Le Tube, 19B/27

Publié le par Louis Racine

Le Tube, 19B/27

 

19B. Petite culotte et jus de poire

Mercredi 5 avril 1989

 

– Un autre, s’il vous plaît, dit Denis, ci-devant Orson.

Sa nuque le démangeait. Le soleil caramélisait les tables rondes. Quelle chaleur pour un début avril ! Une voiture passa, très basse, très rouge, un jouet.

– T’as vu la Ferrari ?

Il souffla par les narines, méprisant. N’y connaissait rien celui-là.

– Ouah, dit la fille.

N’y connaissait rien non plus. S’en foutait peut-être. Peut-être pas. Jolie silhouette. Jolie façon d’attacher ses cheveux, jolies oreilles. Et des jambes !

Il détourna le regard. Il venait d’apercevoir, au fond d’un bref tunnel, le pétale bleu ciel d’une petite culotte. Et alors ? Il n’allait pas se laisser amuser par ce genre de babioles. Le garçon revint, posa devant lui un nouveau demi. Le verre ruisselait comme puisé à même un seau de bière. Mais c’est de l’eau qui s’égouttait sur la table, s’y répandait en flaque luisante. Miracle. Orson-Denis baigna tendrement sa lèvre supérieure, leva les yeux.

Devant lui, le dos tourné à la chaussée, une femme le regardait d’un air moqueur. Il pensa tout de suite qu’elle avait surpris son coup d’œil vers les dessous de la fille. Eh oui, madame, je suis un cochon. Mais aussi comment ne pas voir ce qui se montre ?

Pourquoi voir ce que l’on voit ? semblait répondre la femme. Il se massa la nuque sans oser se la gratter franchement. Il transpirait. Oui, madame, je suis un peu perturbé. Enfin, je crois. Le fait est que je pense beaucoup aux femmes. Depuis longtemps ? Oh ! si longtemps.

– Remarque, non, c’était pas une Ferrari.

– Ah bon ? dit la fille.

Au son de sa voix se superposait l’image du minuscule triangle bleu ciel. La femme le regardait droit dans les yeux.

– Ouais, j’me suis planté, c’est con, c’était une Lamborghini.

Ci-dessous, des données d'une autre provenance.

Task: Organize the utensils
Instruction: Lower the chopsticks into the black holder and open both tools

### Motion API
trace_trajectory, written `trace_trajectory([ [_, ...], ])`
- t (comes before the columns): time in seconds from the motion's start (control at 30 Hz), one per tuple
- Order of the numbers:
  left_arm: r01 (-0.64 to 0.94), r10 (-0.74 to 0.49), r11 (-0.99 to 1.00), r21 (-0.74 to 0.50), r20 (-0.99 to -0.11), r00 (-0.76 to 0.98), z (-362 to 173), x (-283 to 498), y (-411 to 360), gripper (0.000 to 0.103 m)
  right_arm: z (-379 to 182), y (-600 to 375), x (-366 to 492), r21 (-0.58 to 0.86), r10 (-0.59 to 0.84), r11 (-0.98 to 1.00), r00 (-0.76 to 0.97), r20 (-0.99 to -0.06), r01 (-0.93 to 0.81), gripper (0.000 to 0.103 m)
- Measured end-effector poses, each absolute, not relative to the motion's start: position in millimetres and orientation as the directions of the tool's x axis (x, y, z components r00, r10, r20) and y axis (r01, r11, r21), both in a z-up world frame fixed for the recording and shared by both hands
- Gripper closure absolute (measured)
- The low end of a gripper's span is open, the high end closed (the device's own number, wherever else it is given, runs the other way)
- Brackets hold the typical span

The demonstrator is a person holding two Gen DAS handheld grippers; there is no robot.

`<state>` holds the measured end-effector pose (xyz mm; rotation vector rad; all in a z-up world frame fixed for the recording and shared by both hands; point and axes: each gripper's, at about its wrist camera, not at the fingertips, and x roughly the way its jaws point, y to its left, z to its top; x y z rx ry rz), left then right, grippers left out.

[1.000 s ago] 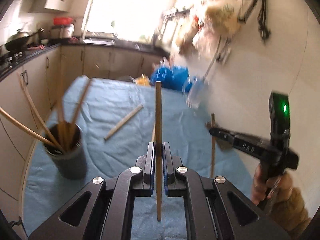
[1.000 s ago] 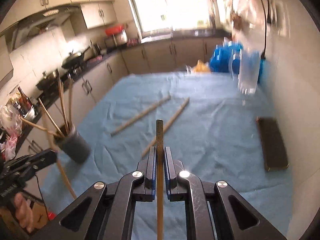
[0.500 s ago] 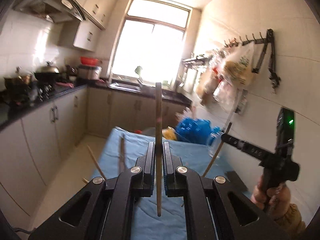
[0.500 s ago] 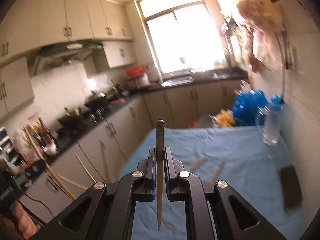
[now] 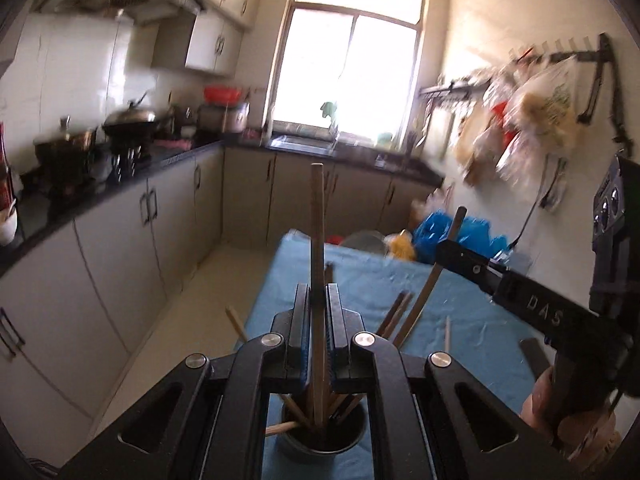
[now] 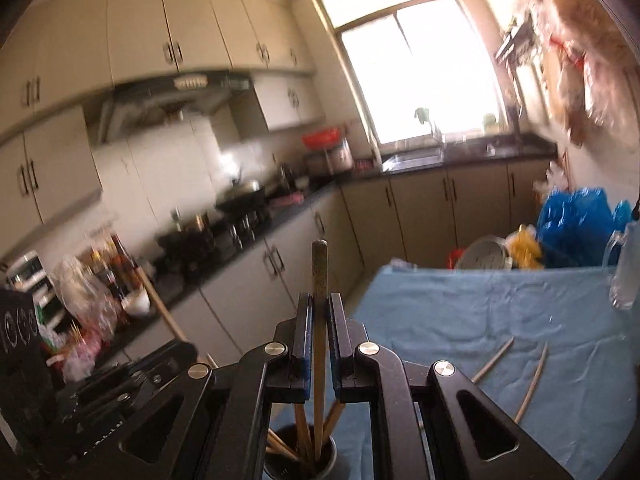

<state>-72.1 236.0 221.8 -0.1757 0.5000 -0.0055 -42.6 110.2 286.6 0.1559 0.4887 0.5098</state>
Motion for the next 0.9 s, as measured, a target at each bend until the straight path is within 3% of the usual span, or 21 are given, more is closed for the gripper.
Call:
trace_trajectory([
  [0.17, -0.043, -0.055, 0.981, -0.187, -0.492, 0.869, 213.8, -66.5, 240.5, 0.097, 251.2, 118.4, -23.4, 0.256, 0.493, 0.870, 0.713, -0.499, -0.422, 0.095],
  [0.23, -0.047, -0.051, 0.981, -0.190, -0.483, 0.874, 216.1, -68.7, 242.2, 0.094, 245.2, 116.2, -19.5, 0.266, 0.498, 0.867, 0.704, -0.506, -0.421, 0.094],
  [0.27, -0.048, -0.052, 0.980, -0.193, -0.479, 0.876, 217.8, -70.3, 243.6, 0.088, 243.3, 114.5, -19.0, 0.272, 0.501, 0.865, 0.703, -0.505, -0.421, 0.094],
  [0.3, -0.051, -0.050, 0.979, -0.199, -0.473, 0.880, 219.6, -73.2, 245.4, 0.078, 243.3, 113.3, -17.9, 0.271, 0.500, 0.866, 0.704, -0.504, -0.421, 0.090],
  [0.37, -0.053, -0.047, 0.977, -0.206, -0.451, 0.891, 223.5, -79.7, 245.3, 0.067, 244.7, 112.4, -17.9, 0.265, 0.495, 0.869, 0.711, -0.500, -0.418, 0.075],
  [0.43, -0.054, -0.036, 0.979, -0.197, -0.426, 0.904, 229.2, -88.8, 243.2, 0.066, 250.1, 106.1, -22.0, 0.261, 0.489, 0.872, 0.730, -0.478, -0.414, 0.058],
  [0.57, -0.032, -0.048, 0.980, -0.197, -0.390, 0.920, 237.3, -108.6, 233.8, 0.062, 264.7, 85.3, -29.5, 0.265, 0.472, 0.881, 0.760, -0.446, -0.392, 0.057],
  [0.7, 0.004, -0.079, 0.979, -0.203, -0.362, 0.929, 235.9, -129.2, 219.1, 0.051, 266.6, 50.2, -35.7, 0.246, 0.402, 0.914, 0.805, -0.438, -0.322, 0.040],
  [0.77, 0.021, -0.095, 0.979, -0.202, -0.365, 0.926, 228.6, -137.4, 210.2, 0.049, 256.1, 27.7, -34.5, 0.249, 0.356, 0.931, 0.813, -0.461, -0.266, 0.040],
  [0.9, 0.057, -0.146, 0.973, -0.223, -0.407, 0.901, 206.4, -148.5, 190.7, 0.049, 206.9, -10.4, -17.6, 0.234, 0.272, 0.959, 0.752, -0.601, -0.159, 0.040],
])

– C’est pas grave, dit la fille en sentant très bon.

Denis-Orson sourit à la femme devant lui. Il avait décidé de lui offrir un verre.

 

Tassé dans son siège, les mains crispées sur le volant, Nabil méditait. Marun paierait cher pour un article de cette qualité. Mais il ne fallait pas sous-estimer les risques.

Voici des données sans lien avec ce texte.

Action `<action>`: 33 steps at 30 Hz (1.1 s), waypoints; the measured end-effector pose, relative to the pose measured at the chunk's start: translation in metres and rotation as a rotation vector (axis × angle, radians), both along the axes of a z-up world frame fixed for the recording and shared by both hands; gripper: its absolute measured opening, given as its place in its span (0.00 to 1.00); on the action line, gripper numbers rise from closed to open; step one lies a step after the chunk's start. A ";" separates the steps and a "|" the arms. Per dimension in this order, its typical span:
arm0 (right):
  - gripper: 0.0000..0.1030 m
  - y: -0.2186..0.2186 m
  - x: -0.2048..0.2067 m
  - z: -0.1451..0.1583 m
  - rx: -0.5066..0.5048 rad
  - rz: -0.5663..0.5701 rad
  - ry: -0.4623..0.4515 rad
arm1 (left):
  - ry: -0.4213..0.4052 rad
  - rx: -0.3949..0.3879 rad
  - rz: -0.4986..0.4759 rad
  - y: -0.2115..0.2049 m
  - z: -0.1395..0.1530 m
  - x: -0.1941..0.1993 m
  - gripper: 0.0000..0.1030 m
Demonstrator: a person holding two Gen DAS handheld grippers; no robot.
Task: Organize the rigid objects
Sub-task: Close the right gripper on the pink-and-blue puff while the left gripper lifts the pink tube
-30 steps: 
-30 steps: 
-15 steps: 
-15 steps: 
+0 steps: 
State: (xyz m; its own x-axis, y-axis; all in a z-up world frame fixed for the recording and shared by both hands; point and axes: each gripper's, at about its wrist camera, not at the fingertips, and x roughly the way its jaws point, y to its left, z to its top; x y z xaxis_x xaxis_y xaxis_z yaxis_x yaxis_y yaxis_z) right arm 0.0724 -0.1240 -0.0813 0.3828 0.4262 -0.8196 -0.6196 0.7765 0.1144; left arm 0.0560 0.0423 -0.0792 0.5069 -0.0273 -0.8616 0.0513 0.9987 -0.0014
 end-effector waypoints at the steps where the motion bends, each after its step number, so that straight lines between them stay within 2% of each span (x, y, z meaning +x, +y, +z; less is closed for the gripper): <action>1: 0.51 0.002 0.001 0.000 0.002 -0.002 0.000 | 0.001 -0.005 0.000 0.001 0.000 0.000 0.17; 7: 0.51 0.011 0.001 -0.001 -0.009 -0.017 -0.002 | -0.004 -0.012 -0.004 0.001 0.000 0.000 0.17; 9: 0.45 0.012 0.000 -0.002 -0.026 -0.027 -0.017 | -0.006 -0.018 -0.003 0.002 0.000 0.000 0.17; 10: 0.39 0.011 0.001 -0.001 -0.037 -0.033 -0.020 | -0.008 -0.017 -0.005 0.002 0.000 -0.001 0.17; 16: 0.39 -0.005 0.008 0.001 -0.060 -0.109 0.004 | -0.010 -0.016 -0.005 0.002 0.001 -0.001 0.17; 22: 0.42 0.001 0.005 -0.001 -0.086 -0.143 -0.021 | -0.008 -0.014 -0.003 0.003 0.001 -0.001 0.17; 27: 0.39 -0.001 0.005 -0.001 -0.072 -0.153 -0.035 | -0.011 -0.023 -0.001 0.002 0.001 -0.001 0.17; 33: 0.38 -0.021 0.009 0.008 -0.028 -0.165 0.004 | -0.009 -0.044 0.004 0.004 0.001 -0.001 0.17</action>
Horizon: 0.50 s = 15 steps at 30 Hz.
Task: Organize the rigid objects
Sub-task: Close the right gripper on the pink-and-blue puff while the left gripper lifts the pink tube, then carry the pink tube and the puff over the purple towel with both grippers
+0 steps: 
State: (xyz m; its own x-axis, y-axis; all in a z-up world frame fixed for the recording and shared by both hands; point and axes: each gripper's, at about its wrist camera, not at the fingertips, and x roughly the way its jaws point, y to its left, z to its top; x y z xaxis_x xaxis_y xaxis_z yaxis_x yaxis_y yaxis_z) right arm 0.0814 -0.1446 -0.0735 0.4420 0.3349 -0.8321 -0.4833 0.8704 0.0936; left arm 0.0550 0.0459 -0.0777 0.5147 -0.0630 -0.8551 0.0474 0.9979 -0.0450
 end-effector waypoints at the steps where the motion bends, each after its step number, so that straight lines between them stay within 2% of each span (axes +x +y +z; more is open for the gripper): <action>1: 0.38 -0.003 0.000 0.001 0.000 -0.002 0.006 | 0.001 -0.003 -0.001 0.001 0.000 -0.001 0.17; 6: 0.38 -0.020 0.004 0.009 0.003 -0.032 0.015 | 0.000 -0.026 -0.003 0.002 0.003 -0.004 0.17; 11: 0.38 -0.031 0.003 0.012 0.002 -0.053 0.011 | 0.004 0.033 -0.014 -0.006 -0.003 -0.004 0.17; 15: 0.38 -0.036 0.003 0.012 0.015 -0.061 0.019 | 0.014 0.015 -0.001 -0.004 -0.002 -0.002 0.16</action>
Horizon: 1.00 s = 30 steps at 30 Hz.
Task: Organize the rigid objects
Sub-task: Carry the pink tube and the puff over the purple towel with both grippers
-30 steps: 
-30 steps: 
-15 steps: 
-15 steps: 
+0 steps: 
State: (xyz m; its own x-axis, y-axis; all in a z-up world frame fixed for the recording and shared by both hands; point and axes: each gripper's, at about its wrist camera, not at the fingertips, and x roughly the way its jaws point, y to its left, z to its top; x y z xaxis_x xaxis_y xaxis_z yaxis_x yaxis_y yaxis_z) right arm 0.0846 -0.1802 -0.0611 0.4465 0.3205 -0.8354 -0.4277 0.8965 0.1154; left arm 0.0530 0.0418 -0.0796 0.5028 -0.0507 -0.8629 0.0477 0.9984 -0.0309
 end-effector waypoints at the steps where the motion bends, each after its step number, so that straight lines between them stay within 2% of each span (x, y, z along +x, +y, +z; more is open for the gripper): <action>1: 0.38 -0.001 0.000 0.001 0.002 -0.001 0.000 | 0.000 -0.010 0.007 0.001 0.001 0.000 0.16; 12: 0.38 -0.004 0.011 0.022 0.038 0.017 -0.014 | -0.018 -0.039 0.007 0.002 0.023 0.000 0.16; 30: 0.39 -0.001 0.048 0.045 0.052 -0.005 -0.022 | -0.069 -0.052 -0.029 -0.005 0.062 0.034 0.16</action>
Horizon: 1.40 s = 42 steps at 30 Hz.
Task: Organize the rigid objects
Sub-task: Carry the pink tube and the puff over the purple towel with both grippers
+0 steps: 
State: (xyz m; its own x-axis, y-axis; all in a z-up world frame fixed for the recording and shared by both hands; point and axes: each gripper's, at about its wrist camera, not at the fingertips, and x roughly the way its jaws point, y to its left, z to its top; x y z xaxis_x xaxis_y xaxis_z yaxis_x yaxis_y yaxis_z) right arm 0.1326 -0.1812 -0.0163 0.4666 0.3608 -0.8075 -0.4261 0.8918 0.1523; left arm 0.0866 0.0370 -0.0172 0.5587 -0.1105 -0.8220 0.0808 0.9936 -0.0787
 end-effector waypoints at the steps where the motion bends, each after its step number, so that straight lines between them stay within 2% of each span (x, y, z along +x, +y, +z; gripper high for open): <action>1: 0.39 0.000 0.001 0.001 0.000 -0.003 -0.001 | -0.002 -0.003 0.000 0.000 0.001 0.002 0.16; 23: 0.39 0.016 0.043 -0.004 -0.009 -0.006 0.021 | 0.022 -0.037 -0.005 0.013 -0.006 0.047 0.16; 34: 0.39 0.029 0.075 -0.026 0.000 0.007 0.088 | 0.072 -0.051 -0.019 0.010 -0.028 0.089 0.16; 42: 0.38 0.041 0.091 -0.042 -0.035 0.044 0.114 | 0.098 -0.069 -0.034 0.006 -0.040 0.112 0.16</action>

Il se gara sans hâte, s’acquitta d’une heure de stationnement et remonta la rue d’un pas tranquille, aidé en cela par son embonpoint. À mi-distance, il s’arrêta, sortit de sa poche un cigare, le prépara, l’alluma, et reprit sa marche. Pas de danger qu’ils se soient tirés. Le type avait à peine entamé son jus de fruit. Du jus de fruit ! Tantouze, va ! Mais l’autre, le faux chauve, Nabil était sûr de l’avoir déjà vu. Simplement, il ne savait plus où.

Il ralentit légèrement le pas, touilla sa mémoire. Il ne voulait pas être confronté trop tôt à l’évidence.

Mais il chercha en vain.

À vrai dire, il avait pu se tromper. Pourtant, ce visage ne lui était pas inconnu.

Étrange, pensa-t-il en tirant sur son cigare. Et brusquement, il comprit : l’autre type était un flic.

Il continua jusqu’à la terrasse du café, trouva une table libre, s’installa, et, mine de rien, se mit à observer les passants.

Puis il tourna lentement la tête vers la gauche.

Le couple était toujours là. Nabil sentit son cœur battre plus vite. Pas d’erreur, la fille était superbe.

Il tourna encore un peu la tête. L’autre couple était là aussi : une jolie femme, la quarantaine, et ce type au crâne rasé.

Soudain, Nabil se raidit. Un flic, lui ? Sûrement pas. Pas avec une jambe de bois.

Il s’épongea le front. Un ancien flic, peut-être, ou un indic ?

Le serveur vint s’enquérir de la commande, et Nabil, pris de court, répondit :

– Un jus de poire.

Puis il vit la fille se lever, son compagnon vider son verre d’un trait et l’imiter, et le couple, bras dessus bras dessous, descendre la rue. Arrivés à la hauteur de la Maserati, ils s’arrêtèrent un moment, mais ils étaient bien trop loin pour qu’il puisse entendre ce qu’ils disaient.

Peu importait, du moment que la mémoire lui était revenue.

L’homme à la jambe de bois, c’était le type pour lequel Lachenal lui avait commandé un faux passeport au nom de Denis Boivin.